Companies can also leverage demand-sensing to analyze product sales activity — from distribution activity to SKU point-of-sale (POS) data –– to gain insights on demand and channel inventory levels. 

[Related: Infographic: A New Day for Demand Sensing]

For example, if data shows that a certain type of cereal is being sold at a faster than planned rate in a specific store, CPG manufacturers can adjust replenishment in the near term and production levels further out in time. This ensures supply can meet demand for near term spikes and inventory can be replenished to planned levels within planning lead times to avoid stockouts. Demand sensing solutions can be particularly effective in balancing sales and inventory in more complex omni-channel fulfillment environments.

Capitalizing on the Benefits of Demand-Sensing 

Demand-sensing might be a key to successfully navigating unplanned spikes in demand, but getting the most out of this capability requires collaboration and visibility. Grocers need to share data with manufacturers to help shape production, and manufacturers need to share data with grocers to shape inventory, staffing, and marketing decisions. 

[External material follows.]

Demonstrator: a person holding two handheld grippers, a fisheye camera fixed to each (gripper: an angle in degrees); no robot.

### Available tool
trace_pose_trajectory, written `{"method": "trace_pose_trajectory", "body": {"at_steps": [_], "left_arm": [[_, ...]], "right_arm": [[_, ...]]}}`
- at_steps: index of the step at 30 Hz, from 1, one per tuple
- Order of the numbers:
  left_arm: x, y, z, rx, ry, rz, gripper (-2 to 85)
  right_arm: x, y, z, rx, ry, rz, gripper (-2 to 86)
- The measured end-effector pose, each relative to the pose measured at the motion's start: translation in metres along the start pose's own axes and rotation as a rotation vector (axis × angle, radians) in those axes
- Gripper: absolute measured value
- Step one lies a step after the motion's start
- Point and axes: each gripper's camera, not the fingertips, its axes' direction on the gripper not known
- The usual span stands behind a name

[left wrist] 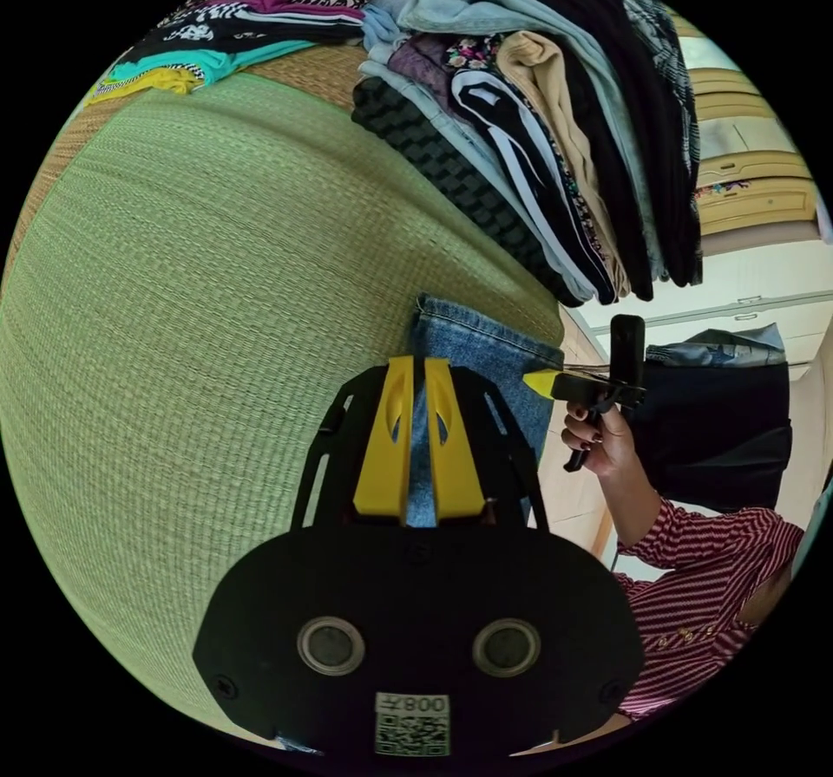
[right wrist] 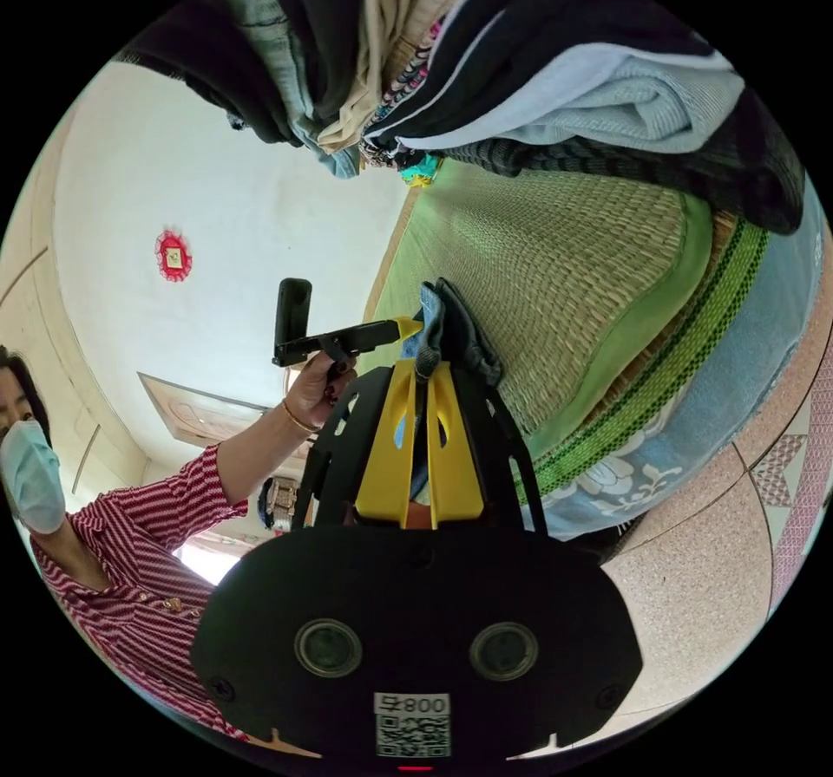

This level of data-sharing is especially critical given the recent rise of omnichannel fulfillment. Today consumers can buy their groceries online and decide whether they want to pick-up in store or have them shipped or delivered. So much choice might be great for the consumer, but it drives massive amounts of activity and point of sale data that must be shared between grocers and manufacturers in real-time to get the most out of demand-sensing.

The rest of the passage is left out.